Source data →
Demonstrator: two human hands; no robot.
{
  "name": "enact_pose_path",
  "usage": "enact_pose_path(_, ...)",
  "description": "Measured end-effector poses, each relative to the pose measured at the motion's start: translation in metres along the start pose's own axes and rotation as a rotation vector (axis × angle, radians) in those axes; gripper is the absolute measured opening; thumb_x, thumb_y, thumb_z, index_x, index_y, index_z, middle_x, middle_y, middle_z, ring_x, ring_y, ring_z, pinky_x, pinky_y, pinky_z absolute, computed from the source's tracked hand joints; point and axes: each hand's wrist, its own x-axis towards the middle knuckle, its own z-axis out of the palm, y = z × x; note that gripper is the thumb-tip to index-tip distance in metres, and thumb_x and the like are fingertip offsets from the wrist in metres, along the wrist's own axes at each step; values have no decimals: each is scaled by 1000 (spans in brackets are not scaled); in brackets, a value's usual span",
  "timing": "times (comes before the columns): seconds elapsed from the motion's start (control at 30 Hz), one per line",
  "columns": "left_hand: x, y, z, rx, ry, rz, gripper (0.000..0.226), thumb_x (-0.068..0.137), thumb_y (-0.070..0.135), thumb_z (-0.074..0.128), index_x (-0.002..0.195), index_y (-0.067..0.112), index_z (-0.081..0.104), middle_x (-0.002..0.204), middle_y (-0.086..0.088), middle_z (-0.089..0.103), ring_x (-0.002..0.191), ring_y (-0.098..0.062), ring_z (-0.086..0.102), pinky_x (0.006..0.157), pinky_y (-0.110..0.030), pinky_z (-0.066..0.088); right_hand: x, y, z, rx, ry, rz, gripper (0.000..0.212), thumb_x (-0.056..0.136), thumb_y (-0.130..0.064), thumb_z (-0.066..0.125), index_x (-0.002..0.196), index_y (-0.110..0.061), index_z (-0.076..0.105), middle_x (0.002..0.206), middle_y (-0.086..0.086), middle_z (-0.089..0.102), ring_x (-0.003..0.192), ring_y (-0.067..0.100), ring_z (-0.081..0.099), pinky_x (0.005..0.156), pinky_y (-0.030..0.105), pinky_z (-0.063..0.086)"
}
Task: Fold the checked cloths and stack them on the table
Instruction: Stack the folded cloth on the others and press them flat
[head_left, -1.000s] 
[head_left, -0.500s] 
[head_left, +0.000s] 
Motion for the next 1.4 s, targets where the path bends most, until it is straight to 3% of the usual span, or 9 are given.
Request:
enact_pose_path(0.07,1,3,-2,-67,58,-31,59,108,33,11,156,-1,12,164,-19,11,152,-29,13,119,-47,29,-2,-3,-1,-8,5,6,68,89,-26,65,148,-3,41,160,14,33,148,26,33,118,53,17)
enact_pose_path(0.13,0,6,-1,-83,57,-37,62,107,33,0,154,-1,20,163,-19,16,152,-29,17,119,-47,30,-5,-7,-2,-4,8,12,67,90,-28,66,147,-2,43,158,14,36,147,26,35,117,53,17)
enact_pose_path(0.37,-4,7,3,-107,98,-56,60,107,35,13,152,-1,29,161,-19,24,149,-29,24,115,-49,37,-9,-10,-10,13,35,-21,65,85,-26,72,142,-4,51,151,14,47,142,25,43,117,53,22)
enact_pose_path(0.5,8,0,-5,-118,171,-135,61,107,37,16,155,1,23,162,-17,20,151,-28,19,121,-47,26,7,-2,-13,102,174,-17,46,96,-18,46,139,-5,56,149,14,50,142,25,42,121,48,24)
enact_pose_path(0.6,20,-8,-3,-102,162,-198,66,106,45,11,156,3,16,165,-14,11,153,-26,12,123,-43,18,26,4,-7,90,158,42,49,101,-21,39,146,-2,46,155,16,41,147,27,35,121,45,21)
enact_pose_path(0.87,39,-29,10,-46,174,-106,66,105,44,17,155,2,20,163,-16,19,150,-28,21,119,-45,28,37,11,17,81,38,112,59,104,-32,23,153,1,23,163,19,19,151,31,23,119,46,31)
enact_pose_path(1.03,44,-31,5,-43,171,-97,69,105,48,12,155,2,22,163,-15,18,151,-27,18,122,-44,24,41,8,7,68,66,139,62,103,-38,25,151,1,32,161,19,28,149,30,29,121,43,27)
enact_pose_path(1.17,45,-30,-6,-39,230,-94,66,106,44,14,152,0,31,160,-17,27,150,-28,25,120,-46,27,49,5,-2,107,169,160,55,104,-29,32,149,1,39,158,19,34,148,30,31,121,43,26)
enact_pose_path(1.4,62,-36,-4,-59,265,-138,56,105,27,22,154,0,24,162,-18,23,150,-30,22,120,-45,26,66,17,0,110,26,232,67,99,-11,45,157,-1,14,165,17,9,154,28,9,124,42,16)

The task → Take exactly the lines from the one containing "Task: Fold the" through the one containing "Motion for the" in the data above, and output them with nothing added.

Solved problem →
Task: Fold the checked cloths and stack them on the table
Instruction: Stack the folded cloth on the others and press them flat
[head_left, -1.000s] 
[head_left, -0.500s] 
[head_left, +0.000s] 
Motion for the next 1.4 s, targets where the path bends most, until it is straight to 3% of the usual span, or 9 are given.

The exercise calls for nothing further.